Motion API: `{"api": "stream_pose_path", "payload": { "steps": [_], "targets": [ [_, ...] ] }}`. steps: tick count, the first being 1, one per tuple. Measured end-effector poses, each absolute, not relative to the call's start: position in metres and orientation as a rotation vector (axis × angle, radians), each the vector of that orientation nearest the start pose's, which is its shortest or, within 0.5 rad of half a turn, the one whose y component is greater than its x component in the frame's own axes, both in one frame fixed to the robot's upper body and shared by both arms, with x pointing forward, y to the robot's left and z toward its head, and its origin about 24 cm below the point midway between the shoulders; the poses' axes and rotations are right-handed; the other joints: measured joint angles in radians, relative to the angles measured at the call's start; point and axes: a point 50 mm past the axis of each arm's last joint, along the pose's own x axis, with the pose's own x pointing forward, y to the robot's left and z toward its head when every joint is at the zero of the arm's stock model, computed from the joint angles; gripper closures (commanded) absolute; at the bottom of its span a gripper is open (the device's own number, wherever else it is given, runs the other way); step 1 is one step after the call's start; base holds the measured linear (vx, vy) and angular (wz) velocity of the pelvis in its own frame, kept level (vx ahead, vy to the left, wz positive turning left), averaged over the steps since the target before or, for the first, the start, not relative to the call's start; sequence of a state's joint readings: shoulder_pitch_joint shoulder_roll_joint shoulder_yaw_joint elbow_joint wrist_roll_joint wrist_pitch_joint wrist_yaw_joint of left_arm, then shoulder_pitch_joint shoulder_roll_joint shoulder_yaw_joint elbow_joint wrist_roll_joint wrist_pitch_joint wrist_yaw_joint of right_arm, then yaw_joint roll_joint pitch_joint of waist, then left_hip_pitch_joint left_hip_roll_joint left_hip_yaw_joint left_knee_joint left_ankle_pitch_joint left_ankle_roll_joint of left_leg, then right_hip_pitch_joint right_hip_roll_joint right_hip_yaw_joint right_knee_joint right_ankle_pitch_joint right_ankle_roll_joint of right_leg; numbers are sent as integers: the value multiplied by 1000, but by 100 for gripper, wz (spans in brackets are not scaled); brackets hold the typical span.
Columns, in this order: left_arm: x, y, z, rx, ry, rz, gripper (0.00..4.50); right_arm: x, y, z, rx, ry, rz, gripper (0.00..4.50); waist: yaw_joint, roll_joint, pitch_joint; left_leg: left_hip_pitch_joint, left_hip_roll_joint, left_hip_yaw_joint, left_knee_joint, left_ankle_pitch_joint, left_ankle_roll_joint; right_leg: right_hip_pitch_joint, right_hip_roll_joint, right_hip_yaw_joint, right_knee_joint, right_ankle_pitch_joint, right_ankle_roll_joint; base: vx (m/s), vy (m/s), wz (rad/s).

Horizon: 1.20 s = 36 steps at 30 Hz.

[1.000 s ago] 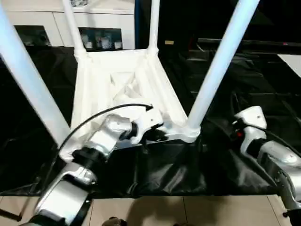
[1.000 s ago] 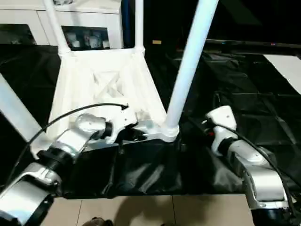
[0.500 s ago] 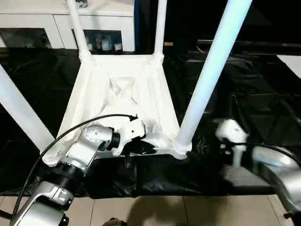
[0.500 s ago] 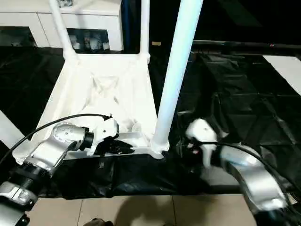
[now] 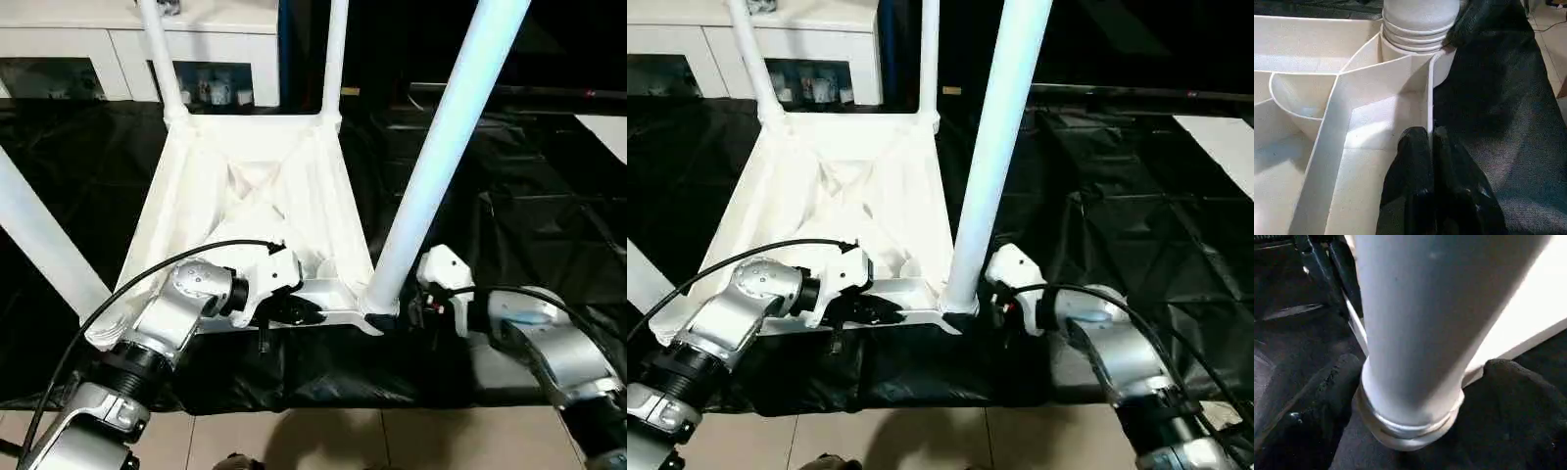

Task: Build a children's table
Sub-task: Rotate leg to tighten

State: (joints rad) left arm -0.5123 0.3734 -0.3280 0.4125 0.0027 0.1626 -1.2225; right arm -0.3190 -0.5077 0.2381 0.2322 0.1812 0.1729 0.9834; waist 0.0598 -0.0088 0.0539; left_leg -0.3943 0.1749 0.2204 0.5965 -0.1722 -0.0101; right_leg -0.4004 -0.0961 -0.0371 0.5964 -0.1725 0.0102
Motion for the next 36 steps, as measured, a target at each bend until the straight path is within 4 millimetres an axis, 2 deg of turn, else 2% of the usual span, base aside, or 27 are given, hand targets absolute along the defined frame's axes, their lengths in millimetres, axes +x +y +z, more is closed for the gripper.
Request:
{"api": "stream_pose_path", "payload": {
  "steps": [7,11,12,17,26,29,35,36],
  "targets": [
    [298,120,52,402,434,-1409,450,279,-161,45,-262,350,1140,68,0,0,0,0,0,0,1,0,0,0,0,0,0,0,0,0,0,0],
    [298,120,52,403,435,-1408,450,280,-161,45,-257,345,1141,103,-1,0,0,0,0,0,1,0,0,0,0,0,0,0,0,0,0,0],
    [298,120,52,403,435,-1408,450,281,-161,45,-255,344,1141,127,-1,0,0,0,0,0,1,0,0,0,0,0,0,0,0,0,0,0],
    [298,121,52,402,437,-1407,450,281,-160,44,-242,338,1137,164,-1,0,0,0,0,0,1,0,0,0,0,0,0,0,0,0,0,0],
    [299,121,52,390,443,-1398,450,282,-158,42,-213,332,1129,177,-3,0,0,0,0,0,1,0,0,0,0,0,2,0,0,0,0,0],
    [302,115,49,358,447,-1351,450,284,-157,39,-184,328,1068,178,-2,-1,-1,3,0,0,2,0,0,2,0,0,2,1,-1,0,0,0],
    [316,89,45,330,440,-1194,450,300,-154,30,-112,318,758,178,-12,0,-1,7,-1,0,3,0,0,3,-2,0,0,-1,1,0,0,0],
    [321,81,44,317,443,-1146,450,305,-148,27,-83,317,661,178,-17,0,-2,8,-1,-1,3,0,0,3,-2,-1,-1,-1,1,0,0,0]
  ]
}}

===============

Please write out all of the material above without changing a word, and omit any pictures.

Motion API: `{"api": "stream_pose_path", "payload": { "steps": [_], "targets": [ [_, ...] ] }}`. steps: tick count, the first being 1, one per tuple. Measured end-effector poses, each absolute, not relative to the call's start: position in metres and orientation as a rotation vector (axis × angle, radians), each the vector of that orientation nearest the start pose's, which is its shortest or, within 0.5 rad of half a turn, the one whose y component is greater than its x component in the frame's own axes, both in one frame fixed to the robot's upper body and shared by both arms, with x pointing forward, y to the robot's left and z toward its head, and its origin about 24 cm below the point midway between the shoulders; the poses' axes and rotations are right-handed; the other joints: measured joint angles in radians, relative to the angles measured at the call's start; point and axes: a point 50 mm past the axis of each arm's last joint, along the pose's own x axis, with the pose's own x pointing forward, y to the robot's left and z toward its head when every joint is at the zero of the arm's stock model, computed from the joint angles; gripper closures (commanded) absolute; at the bottom of its span a gripper is open (the device's own number, wherever else it is given, runs the other way); step 1 is one step after the call's start; base holds the measured linear (vx, vy) and angular (wz) velocity of the pelvis in its own frame, kept level (vx ahead, vy to the left, wz positive turning left), averaged over the steps since the target before or, for the first, the start, not relative to the call's start; sequence of a state's joint readings: shoulder_pitch_joint shoulder_roll_joint shoulder_yaw_joint elbow_joint wrist_roll_joint wrist_pitch_joint wrist_yaw_joint of left_arm, then shoulder_pitch_joint shoulder_roll_joint shoulder_yaw_joint elbow_joint wrist_roll_joint wrist_pitch_joint wrist_yaw_joint of right_arm, then yaw_joint roll_joint pitch_joint of waist, then left_hip_pitch_joint left_hip_roll_joint left_hip_yaw_joint left_knee_joint left_ankle_pitch_joint left_ankle_roll_joint of left_leg, then right_hip_pitch_joint right_hip_roll_joint right_hip_yaw_joint right_knee_joint right_ankle_pitch_joint right_ankle_roll_joint of right_leg; numbers are sent as integers: the value multiplied by 1000, but by 100 for gripper, wz (spans in brackets are not scaled); brackets hold the typical span.
Columns, in this order: left_arm: x, y, z, rx, ry, rz, gripper (0.00..4.50); right_arm: x, y, z, rx, ry, rz, gripper (0.00..4.50); waist: yaw_joint, roll_joint, pitch_joint; left_leg: left_hip_pitch_joint, left_hip_roll_joint, left_hip_yaw_joint, left_knee_joint, left_ankle_pitch_joint, left_ankle_roll_joint; right_leg: right_hip_pitch_joint, right_hip_roll_joint, right_hip_yaw_joint, right_knee_joint, right_ankle_pitch_joint, right_ankle_roll_joint; base: vx (m/s), vy (m/s), wz (rad/s).

Horizon: 1.20 s = 36 steps at 30 Hz.

[1.000 s ago] 
[1.000 s ago] 
[0.500 s ago] 
[0.500 s ago] 
[now] 

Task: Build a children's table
Sub-task: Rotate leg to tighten

State: (joints rad) left arm -0.5123 0.3734 -0.3280 0.4125 0.0027 0.1626 -1.2225; right arm -0.3190 -0.5077 0.2381 0.2322 0.1812 0.1729 0.9834; waist 0.0598 -0.0088 0.0539; left_leg -0.3943 0.1749 0.2204 0.5965 -0.1722 -0.0101; right_leg -0.4004 -0.0961 -0.0371 0.5964 -0.1725 0.0102
Motion for the next 36 steps, as measured, a target at each bend until the straight path is within 4 millimetres an axis, 2 deg of turn, else 2% of the usual span, base aside, or 27 are given, hand targets absolute along the defined frame's axes, their lengths in millimetres, axes +x +y +z, more is closed for the gripper.
Request:
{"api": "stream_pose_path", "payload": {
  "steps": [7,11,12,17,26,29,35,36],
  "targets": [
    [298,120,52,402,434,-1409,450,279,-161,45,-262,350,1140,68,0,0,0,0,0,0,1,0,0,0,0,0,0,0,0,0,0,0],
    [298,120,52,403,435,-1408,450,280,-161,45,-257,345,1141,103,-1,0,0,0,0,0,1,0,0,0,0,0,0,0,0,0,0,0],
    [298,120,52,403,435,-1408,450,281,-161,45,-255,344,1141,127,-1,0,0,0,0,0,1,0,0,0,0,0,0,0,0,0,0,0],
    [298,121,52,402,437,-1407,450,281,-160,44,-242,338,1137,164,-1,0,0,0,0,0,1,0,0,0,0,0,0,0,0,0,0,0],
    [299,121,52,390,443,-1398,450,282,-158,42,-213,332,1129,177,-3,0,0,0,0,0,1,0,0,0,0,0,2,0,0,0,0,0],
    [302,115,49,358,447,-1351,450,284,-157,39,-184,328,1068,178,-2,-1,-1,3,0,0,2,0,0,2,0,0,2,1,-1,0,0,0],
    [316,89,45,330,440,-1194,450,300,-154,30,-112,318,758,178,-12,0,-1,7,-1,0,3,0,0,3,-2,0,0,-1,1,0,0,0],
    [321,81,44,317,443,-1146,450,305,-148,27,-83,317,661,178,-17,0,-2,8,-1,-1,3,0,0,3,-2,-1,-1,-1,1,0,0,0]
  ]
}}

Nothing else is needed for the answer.